Pick out each line with the word "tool" from the material that follows.

SOURCE MATERIAL:
*** Block opens ***

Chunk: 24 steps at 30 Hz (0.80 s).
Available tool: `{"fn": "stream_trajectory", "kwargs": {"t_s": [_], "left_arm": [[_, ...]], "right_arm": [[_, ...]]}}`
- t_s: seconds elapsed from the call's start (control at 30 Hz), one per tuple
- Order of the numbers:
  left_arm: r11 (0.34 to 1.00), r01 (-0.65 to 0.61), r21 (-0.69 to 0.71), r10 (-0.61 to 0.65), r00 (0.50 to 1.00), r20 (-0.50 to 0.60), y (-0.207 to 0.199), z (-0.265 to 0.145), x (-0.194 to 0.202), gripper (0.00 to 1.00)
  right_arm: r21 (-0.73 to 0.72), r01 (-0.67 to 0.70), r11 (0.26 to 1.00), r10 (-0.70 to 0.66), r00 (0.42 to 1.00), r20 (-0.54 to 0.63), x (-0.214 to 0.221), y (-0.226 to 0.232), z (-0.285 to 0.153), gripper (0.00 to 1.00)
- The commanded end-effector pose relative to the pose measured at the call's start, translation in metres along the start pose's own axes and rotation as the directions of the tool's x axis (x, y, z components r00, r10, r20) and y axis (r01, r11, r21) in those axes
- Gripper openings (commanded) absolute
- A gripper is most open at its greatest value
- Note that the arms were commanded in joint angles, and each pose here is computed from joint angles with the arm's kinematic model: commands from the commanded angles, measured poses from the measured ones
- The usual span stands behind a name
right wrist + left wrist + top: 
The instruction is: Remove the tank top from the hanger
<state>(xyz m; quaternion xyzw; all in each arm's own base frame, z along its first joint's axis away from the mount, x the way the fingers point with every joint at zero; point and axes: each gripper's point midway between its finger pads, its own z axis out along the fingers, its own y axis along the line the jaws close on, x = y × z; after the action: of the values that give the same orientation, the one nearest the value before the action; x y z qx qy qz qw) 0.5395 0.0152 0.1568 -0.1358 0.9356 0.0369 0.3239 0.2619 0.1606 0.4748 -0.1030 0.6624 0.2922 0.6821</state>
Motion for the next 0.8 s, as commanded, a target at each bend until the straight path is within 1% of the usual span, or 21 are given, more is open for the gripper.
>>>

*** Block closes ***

ANSWER TO THE PROBLEM:
Available tool: `{"fn": "stream_trajectory", "kwargs": {"t_s": [_], "left_arm": [[_, ...]], "right_arm": [[_, ...]]}}`
- The commanded end-effector pose relative to the pose measured at the call's start, translation in metres along the start pose's own axes and rotation as the directions of the tool's x axis (x, y, z components r00, r10, r20) and y axis (r01, r11, r21) in those axes

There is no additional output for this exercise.